Data items:
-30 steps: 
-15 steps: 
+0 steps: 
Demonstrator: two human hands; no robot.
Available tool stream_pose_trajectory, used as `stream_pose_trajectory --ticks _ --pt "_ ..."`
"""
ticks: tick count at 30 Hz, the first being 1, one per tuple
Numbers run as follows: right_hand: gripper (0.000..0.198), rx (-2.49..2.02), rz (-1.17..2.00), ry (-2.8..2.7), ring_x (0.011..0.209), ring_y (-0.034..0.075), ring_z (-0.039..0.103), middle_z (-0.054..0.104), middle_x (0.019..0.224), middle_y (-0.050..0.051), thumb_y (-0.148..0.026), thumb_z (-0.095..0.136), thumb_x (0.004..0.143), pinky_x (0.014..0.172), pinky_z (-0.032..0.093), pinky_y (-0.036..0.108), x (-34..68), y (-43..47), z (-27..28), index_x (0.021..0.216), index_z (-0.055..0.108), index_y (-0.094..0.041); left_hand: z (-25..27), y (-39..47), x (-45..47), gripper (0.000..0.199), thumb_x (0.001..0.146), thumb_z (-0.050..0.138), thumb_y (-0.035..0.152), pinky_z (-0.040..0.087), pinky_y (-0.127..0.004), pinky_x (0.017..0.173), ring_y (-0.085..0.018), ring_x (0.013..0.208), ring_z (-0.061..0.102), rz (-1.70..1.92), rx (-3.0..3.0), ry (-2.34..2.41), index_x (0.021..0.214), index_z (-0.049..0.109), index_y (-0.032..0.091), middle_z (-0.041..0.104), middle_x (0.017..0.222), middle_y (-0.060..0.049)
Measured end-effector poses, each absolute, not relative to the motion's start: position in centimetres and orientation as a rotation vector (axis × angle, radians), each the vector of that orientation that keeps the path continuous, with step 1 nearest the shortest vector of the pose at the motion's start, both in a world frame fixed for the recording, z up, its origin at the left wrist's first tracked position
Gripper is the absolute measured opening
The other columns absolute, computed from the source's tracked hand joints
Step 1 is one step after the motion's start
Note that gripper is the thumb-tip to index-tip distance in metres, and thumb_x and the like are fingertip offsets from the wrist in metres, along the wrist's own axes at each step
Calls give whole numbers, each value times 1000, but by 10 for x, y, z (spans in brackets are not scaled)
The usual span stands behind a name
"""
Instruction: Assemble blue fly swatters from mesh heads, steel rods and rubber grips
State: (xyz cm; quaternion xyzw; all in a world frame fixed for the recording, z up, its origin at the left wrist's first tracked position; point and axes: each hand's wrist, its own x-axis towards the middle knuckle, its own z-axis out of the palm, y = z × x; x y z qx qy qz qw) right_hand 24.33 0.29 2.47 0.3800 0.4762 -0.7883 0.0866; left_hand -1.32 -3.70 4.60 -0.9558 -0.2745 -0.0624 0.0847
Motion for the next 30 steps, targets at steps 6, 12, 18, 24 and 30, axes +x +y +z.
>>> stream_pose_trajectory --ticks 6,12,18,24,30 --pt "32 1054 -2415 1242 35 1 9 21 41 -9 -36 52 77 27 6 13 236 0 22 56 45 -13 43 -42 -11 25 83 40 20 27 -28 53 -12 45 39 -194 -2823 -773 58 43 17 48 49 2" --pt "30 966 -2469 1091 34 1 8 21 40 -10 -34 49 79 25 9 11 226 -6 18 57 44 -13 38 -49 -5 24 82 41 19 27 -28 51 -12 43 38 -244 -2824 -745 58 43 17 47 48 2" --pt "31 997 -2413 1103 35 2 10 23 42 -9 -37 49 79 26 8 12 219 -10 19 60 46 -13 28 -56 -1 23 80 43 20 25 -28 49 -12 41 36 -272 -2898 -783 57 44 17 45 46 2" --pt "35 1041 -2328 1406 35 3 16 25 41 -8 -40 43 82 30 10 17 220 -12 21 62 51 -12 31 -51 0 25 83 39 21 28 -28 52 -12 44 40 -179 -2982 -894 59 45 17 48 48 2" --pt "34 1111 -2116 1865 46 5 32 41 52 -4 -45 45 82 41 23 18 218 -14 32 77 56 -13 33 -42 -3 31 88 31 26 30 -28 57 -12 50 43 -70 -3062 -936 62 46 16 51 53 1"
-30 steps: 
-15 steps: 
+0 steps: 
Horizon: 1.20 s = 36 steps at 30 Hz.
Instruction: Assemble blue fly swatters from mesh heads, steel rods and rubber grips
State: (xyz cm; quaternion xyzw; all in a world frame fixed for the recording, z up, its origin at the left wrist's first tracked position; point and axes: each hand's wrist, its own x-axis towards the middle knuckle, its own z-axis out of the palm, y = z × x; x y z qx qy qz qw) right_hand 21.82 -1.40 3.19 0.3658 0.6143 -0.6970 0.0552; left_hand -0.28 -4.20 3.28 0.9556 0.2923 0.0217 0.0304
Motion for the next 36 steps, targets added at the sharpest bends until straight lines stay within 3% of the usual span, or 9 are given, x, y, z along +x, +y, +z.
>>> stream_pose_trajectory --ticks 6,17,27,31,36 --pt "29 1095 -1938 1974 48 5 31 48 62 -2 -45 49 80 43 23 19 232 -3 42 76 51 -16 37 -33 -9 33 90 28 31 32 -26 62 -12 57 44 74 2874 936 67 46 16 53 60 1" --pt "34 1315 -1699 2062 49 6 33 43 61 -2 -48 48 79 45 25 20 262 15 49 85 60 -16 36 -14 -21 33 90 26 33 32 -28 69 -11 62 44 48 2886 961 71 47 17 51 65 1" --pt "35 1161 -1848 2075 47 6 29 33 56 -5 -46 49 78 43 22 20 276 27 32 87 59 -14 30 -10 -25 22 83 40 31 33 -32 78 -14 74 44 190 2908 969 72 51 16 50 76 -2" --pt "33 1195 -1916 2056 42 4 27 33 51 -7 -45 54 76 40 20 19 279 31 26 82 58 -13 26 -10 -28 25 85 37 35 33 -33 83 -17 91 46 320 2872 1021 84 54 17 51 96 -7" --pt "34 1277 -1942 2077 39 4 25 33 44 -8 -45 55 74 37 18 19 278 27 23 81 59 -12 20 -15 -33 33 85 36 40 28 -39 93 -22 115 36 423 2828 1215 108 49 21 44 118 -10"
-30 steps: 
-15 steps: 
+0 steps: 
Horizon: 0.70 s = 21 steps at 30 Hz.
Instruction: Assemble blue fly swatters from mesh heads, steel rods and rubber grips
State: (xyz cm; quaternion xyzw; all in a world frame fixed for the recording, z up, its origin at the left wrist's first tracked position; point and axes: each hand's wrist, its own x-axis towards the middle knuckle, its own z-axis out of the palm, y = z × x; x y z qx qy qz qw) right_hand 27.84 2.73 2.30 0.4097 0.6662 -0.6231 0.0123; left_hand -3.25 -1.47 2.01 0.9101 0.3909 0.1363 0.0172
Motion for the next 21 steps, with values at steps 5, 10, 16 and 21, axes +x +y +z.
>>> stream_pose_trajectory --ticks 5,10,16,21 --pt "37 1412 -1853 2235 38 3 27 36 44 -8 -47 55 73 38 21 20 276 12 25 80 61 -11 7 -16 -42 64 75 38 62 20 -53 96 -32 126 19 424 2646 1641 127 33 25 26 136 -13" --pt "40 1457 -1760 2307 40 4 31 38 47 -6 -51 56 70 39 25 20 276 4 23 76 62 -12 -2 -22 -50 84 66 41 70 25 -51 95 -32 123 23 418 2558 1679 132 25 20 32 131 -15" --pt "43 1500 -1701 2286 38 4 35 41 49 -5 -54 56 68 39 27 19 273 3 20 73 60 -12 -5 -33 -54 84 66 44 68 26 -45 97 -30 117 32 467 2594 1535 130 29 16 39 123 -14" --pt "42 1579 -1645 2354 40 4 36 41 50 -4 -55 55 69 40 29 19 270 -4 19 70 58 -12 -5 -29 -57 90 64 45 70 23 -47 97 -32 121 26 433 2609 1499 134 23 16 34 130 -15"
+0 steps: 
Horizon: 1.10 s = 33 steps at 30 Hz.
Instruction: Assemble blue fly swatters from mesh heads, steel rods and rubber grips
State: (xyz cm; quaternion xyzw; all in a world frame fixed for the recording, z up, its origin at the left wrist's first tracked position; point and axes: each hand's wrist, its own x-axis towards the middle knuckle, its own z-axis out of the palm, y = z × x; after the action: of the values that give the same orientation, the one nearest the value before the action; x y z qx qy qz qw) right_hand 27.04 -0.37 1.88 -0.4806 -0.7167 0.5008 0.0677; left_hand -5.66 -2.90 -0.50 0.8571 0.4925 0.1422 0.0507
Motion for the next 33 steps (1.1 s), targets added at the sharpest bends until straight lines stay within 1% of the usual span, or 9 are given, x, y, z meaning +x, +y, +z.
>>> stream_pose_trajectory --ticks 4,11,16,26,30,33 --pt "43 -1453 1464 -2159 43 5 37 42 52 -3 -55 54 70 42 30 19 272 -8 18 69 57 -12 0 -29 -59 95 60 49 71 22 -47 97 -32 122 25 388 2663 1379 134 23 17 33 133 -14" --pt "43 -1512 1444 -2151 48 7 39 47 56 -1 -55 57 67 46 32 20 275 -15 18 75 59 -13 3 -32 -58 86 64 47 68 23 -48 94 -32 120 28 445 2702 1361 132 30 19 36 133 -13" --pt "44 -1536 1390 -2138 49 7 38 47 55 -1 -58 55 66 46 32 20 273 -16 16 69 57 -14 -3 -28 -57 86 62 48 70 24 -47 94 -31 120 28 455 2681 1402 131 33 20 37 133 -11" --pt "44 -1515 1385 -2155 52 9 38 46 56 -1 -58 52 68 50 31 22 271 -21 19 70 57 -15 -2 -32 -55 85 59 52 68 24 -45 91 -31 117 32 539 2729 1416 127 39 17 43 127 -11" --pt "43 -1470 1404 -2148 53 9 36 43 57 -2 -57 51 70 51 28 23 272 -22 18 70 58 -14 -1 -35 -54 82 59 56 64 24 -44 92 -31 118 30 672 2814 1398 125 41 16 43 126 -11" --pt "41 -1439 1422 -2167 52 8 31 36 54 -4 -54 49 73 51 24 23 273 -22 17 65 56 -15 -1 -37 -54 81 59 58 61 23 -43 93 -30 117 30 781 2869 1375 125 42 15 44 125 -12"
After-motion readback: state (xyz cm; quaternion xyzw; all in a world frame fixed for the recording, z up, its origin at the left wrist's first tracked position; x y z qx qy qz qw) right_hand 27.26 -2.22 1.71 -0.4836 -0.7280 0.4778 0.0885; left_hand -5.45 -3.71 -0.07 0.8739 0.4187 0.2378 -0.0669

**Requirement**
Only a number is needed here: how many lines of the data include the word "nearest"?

**Answer space**
2